這種情況下,別指望當地的村長、村支書(村黨支部書記,是中國共產黨最低一級的黨內領導)出面主持正義與公道。因為村長、村支書是當地村民的當家人,以照顧當地村民的利益為主。曾被2006年一部電影《嫁給大山的女人》刻畫成「最美鄉村女教師」的郜豔敏,後被網友發現,她其實是被拐賣到河北省保定市曲陽縣靈山鎮下岸村的,這一真相讓她再次成為輿論熱點。

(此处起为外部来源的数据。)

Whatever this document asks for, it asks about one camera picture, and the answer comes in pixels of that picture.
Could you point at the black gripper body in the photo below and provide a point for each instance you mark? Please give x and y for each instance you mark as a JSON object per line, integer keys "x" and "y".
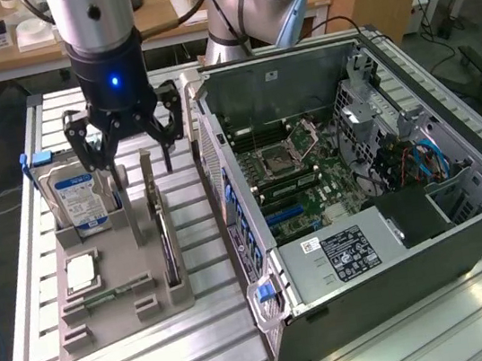
{"x": 115, "y": 95}

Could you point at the green graphics card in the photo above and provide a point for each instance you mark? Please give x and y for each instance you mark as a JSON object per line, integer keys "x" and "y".
{"x": 165, "y": 237}

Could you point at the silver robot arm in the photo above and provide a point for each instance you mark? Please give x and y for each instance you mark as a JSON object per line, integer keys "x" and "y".
{"x": 94, "y": 21}

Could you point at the hard disk with blue label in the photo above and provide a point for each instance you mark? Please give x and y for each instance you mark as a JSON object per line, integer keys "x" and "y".
{"x": 78, "y": 200}

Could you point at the white cardboard box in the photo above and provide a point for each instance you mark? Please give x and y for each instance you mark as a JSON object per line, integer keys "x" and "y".
{"x": 39, "y": 42}

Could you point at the white tape roll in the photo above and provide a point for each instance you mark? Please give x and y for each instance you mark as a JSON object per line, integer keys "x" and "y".
{"x": 31, "y": 26}

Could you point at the CPU socket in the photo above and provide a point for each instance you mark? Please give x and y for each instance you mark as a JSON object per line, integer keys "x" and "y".
{"x": 275, "y": 161}

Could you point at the metal socket cover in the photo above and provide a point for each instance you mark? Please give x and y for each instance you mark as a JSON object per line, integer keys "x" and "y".
{"x": 301, "y": 130}

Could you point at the green RAM stick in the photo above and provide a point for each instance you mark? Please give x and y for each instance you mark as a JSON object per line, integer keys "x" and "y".
{"x": 108, "y": 295}
{"x": 289, "y": 183}

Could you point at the silver CPU chip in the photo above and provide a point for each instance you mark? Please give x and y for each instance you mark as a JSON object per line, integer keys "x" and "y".
{"x": 82, "y": 277}

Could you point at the blue expansion slot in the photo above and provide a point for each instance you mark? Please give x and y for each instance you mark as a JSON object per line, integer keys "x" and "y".
{"x": 285, "y": 215}

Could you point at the green motherboard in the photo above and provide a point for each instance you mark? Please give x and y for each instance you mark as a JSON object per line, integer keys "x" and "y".
{"x": 337, "y": 184}

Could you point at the grey parts rack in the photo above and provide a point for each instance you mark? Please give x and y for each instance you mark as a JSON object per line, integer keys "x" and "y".
{"x": 121, "y": 321}

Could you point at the silver drive cage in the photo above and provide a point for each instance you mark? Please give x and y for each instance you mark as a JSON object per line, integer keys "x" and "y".
{"x": 358, "y": 117}

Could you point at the blue case release latch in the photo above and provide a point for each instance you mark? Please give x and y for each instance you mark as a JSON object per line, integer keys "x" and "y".
{"x": 265, "y": 294}

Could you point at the silver power supply unit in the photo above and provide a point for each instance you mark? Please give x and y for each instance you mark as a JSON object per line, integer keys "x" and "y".
{"x": 310, "y": 279}

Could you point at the dark grey PC case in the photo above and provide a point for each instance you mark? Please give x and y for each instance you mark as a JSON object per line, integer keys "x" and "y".
{"x": 422, "y": 298}

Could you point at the silver disk bay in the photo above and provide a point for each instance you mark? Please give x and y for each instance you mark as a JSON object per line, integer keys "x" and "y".
{"x": 474, "y": 191}

不少記者去下岸村採訪,一些村民對到來的記者充滿敵意,他們責備郜豔敏的高調揭了村民買媳婦的瘡疤,敗壞了村子的名聲,還把村裡男人說不上媳婦歸咎於她。村支書質問前來採訪的記者:「村裡還有60多個光棍,你們給辦辦?」

徐州豐縣的惡劣有其地域文化因素

我用「人口拐賣的小共同體犯罪」來形容中國農村基層。為什麼徐州會如此惡劣?這與徐州各縣悠久的拐賣人口歷史相關。這次鐵鍊女不僅讓國內外華人重溫了1989年以前,幾年之間共拐賣將近5萬婦女這段穢史,還發現了董集村早就形成了拐賣人口的犯罪共同體——該村還有一位也拴著鏈子長年趴在地上的被拐婦女,買媳婦是當地習俗而且得不到善待,村民們對此不覺有異,習以為常。

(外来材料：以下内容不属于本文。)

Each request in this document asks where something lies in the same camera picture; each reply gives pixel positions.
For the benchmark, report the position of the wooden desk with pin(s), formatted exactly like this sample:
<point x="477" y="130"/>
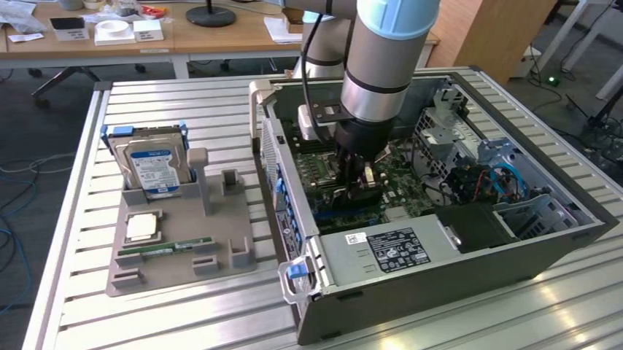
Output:
<point x="219" y="36"/>

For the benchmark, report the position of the white paper note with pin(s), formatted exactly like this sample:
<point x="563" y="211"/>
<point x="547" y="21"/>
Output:
<point x="24" y="37"/>

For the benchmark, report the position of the black round lamp base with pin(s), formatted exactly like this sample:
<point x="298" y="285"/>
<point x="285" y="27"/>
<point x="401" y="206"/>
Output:
<point x="210" y="18"/>

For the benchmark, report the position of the blue expansion slot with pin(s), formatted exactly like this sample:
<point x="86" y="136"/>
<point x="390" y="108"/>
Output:
<point x="323" y="215"/>

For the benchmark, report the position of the white tape roll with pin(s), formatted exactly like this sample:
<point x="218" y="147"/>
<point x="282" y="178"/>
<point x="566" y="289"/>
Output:
<point x="113" y="27"/>

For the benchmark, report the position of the grey power supply unit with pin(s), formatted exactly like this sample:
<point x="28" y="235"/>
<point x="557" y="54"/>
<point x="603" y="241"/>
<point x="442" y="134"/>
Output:
<point x="350" y="262"/>

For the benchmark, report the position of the grey printed parts rack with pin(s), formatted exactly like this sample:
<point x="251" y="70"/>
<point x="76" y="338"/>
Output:
<point x="195" y="226"/>

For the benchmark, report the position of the wooden cabinet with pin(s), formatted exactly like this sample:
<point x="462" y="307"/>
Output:
<point x="487" y="36"/>

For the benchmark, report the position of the silver disk bay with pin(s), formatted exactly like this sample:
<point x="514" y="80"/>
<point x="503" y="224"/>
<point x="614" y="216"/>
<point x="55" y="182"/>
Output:
<point x="550" y="215"/>

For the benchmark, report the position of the perforated metal disk bay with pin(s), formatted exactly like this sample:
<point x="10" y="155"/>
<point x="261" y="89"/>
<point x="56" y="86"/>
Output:
<point x="438" y="146"/>

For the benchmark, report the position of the CPU socket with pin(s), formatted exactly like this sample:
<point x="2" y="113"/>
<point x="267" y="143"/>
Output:
<point x="333" y="166"/>

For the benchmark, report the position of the dark grey PC case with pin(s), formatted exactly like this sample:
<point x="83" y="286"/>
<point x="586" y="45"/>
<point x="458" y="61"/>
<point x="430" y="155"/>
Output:
<point x="438" y="302"/>

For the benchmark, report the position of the white box with black top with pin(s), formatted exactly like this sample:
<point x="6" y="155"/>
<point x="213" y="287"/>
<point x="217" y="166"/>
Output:
<point x="70" y="29"/>

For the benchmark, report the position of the black box with green light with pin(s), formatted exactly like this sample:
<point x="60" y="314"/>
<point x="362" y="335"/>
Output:
<point x="551" y="79"/>

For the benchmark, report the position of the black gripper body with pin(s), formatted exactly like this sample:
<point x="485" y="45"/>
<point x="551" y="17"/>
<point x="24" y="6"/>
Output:
<point x="362" y="136"/>

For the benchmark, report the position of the brown cardboard box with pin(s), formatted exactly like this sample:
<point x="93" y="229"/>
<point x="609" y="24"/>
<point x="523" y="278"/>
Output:
<point x="293" y="18"/>

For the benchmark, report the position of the green motherboard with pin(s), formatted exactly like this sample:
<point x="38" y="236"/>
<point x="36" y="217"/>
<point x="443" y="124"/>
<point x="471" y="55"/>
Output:
<point x="405" y="189"/>

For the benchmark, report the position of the black chair base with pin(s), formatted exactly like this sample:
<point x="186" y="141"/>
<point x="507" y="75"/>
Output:
<point x="54" y="82"/>

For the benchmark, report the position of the crumpled plastic bag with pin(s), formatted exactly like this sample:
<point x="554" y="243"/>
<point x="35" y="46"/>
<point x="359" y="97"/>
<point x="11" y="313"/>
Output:
<point x="19" y="18"/>

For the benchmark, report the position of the silver chipset heatsink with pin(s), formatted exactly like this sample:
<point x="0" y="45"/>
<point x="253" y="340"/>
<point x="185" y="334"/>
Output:
<point x="399" y="215"/>

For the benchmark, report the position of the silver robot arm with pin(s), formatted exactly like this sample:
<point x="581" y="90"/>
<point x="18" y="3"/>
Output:
<point x="379" y="65"/>

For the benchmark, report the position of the grey cup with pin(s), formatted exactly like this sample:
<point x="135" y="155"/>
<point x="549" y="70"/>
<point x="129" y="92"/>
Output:
<point x="71" y="4"/>

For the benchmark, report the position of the white flat box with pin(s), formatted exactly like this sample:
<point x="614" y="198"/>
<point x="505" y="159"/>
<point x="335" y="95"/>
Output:
<point x="114" y="41"/>

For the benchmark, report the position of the hard disk with blue label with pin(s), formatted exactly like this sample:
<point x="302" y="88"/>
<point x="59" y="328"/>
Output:
<point x="155" y="167"/>

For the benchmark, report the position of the white cube box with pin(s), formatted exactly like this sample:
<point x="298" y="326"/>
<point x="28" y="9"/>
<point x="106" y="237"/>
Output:
<point x="147" y="31"/>

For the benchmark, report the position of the black plastic shroud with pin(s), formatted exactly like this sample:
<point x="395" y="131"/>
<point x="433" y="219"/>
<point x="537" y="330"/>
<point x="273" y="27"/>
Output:
<point x="473" y="226"/>

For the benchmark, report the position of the hard disk with blue caddy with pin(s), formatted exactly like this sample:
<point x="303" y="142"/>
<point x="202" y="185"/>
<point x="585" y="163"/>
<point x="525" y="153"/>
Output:
<point x="117" y="160"/>

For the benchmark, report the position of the silver CPU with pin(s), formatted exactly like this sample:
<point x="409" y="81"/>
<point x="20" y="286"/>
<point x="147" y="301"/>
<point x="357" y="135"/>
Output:
<point x="142" y="226"/>

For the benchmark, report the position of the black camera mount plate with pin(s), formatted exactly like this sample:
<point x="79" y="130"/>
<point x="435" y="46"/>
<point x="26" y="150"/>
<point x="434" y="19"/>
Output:
<point x="341" y="116"/>

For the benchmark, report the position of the red packet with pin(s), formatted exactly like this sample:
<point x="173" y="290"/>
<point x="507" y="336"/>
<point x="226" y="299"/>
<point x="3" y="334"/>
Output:
<point x="153" y="12"/>

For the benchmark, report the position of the green RAM stick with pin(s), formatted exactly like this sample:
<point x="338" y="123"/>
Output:
<point x="166" y="246"/>

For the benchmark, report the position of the metal socket cover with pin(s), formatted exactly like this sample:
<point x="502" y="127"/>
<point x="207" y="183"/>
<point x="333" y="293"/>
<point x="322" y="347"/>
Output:
<point x="386" y="153"/>

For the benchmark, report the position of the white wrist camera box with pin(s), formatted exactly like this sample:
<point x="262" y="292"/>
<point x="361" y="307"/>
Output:
<point x="307" y="124"/>

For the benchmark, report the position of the low profile graphics card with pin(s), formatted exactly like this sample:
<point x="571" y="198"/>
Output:
<point x="362" y="202"/>

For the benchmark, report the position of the white paper stack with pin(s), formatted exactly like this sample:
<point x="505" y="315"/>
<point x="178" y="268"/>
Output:
<point x="279" y="31"/>

《自由亞洲電台》記者根據國內資訊寫成的〈法院拒絕多名被拐賣婦女離婚申訴 豐縣經常發現女性屍體〉(2022年2月16日),引述《中國經濟週刊》報導,指出中國裁判文書網披露,徐州豐縣人民法院判決的數起被拐賣婦女離婚案,法官均不支持原告人離婚訴訟。許多女子走投無路,最後只能自殺。線民還特別指出,因為腐敗醜聞而於2015年離職的徐州市豐縣法院順河法庭庭長黃濤,曾有過三次這樣的判例,其他法官也做過這種完全沒有是非之辨與法治觀念的離婚判決。這些舉報見於網路之後,所以有判決書全被徐州當局刪除。

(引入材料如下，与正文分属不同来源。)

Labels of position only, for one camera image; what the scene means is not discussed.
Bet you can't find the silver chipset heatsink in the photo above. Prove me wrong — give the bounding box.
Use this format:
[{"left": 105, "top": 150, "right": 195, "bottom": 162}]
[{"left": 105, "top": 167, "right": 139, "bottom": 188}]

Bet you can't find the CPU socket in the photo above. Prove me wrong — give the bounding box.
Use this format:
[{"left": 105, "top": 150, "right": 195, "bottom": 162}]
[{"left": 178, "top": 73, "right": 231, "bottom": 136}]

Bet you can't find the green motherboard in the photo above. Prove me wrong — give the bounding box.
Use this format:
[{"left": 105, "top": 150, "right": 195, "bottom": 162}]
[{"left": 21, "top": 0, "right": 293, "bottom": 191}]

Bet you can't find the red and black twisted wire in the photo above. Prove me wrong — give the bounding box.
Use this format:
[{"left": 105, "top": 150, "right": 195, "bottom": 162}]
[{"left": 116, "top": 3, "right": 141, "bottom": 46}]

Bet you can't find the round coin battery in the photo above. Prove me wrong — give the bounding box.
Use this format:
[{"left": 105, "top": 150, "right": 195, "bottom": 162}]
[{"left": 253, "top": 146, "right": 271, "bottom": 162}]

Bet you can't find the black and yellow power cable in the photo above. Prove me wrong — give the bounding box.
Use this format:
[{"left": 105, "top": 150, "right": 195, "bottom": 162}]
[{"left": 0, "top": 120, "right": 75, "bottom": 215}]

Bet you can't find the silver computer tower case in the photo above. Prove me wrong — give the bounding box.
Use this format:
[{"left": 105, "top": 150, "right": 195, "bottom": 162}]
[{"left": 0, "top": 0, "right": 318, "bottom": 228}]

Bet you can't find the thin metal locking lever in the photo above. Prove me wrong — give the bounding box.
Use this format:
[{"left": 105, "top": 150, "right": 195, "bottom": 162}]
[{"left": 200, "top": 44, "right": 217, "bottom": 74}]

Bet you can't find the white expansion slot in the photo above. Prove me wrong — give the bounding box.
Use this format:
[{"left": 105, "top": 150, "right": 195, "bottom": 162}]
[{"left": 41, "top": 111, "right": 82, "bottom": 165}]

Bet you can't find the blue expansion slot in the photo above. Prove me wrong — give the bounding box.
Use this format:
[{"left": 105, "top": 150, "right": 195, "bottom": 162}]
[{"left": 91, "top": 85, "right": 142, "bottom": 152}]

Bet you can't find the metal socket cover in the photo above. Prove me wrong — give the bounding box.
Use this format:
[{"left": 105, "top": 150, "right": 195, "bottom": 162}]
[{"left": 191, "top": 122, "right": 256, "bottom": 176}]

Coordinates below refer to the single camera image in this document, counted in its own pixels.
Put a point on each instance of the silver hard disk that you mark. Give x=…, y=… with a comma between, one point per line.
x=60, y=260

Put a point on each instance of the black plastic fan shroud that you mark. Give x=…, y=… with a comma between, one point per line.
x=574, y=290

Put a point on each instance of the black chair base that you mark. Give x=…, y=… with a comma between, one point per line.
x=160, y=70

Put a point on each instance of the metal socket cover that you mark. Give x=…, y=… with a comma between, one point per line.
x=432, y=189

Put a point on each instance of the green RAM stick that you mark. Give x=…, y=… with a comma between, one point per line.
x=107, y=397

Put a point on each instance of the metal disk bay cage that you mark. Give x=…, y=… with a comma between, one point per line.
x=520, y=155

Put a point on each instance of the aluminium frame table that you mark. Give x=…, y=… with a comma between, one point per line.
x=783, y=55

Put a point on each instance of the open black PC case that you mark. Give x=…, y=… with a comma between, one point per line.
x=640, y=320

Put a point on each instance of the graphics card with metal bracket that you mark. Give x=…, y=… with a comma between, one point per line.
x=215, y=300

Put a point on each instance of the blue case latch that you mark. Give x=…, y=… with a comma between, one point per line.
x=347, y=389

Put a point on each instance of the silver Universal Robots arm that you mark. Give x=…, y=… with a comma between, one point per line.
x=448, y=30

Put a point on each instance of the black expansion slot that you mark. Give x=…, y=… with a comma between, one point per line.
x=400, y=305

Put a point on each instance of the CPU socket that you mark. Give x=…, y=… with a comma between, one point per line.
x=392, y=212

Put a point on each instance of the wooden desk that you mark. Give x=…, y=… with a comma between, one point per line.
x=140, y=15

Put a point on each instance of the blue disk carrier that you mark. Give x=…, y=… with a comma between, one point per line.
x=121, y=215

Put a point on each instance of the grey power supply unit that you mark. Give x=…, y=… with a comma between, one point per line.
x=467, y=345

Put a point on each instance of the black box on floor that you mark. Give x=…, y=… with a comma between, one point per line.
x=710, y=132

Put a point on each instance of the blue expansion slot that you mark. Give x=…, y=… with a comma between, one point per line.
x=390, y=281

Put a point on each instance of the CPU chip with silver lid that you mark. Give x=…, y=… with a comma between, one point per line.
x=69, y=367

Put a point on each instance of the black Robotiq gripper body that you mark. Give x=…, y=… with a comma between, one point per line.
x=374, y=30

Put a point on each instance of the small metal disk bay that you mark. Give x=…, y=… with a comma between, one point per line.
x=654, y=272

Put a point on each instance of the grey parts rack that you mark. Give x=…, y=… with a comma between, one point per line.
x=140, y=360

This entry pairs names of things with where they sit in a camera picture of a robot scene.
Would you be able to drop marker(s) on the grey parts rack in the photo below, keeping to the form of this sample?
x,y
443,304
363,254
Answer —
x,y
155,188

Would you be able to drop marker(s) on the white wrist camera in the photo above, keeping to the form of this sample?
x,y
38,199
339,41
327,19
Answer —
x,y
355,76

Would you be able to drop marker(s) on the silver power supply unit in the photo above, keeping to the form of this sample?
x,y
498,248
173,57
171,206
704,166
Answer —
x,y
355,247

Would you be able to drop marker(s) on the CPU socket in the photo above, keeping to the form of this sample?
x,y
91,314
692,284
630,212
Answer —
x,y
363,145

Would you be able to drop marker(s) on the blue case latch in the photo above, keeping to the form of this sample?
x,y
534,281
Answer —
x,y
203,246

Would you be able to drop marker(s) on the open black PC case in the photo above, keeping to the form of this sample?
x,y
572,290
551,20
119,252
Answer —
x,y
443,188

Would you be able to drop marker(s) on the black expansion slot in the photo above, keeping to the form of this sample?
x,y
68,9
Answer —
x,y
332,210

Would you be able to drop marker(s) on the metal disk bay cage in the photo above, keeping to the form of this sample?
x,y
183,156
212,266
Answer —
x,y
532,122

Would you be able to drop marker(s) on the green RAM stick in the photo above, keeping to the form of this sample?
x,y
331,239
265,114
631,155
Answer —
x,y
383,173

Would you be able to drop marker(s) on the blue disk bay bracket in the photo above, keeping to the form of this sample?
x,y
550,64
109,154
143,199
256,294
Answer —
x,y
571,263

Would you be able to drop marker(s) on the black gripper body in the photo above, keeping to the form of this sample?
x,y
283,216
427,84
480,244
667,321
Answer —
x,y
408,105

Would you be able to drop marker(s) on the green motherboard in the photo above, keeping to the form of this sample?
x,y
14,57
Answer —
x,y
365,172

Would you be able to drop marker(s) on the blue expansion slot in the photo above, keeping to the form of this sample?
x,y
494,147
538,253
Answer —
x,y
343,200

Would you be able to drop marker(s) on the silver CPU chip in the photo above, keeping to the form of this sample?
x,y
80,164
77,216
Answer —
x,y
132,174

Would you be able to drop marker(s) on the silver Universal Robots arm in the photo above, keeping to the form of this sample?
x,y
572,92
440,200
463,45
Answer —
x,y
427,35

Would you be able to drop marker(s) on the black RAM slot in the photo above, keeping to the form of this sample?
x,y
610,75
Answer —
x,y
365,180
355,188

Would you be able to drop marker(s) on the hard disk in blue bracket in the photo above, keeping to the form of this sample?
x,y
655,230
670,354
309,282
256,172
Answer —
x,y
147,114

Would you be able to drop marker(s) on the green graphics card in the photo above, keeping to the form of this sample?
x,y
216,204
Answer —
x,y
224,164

我認為徐州黃濤等法官無視被拐婦女的悲慘處境,硬性維持拐賣者利益的判例表明,徐州市及下屬各縣的黨政系統其實已經預設當地這種拐賣婚姻的合法化,甚至默認了農村男子「家暴」的普遍存在——按慣例,司法腐敗是政治腐敗到非常嚴重時才會出現的現象。徐州有份《徐州日報》,是中共徐州市委機關報,1948年12月10日創刊,日發行量12萬份。徐州拐賣婦女在中國曾被多方報導,我用「拐賣婦女」四字在《徐州日報》網頁上搜索歷年資訊,共獲70條,今年三條,竟無一條涉及豐縣鐵鍊女,全是表揚當地政府關心打拐、協助被拐兒童尋找家人的報導。

所有這些,都說明江蘇省徐州市這個地區在拐賣人口方面存在一個涉及地方政府直至基層的黨政系統、警方、法律的犯罪共同體共犯結構。否則無法解釋當地為什麼存在持續幾十年、涉及範圍甚廣的拐賣人口犯罪。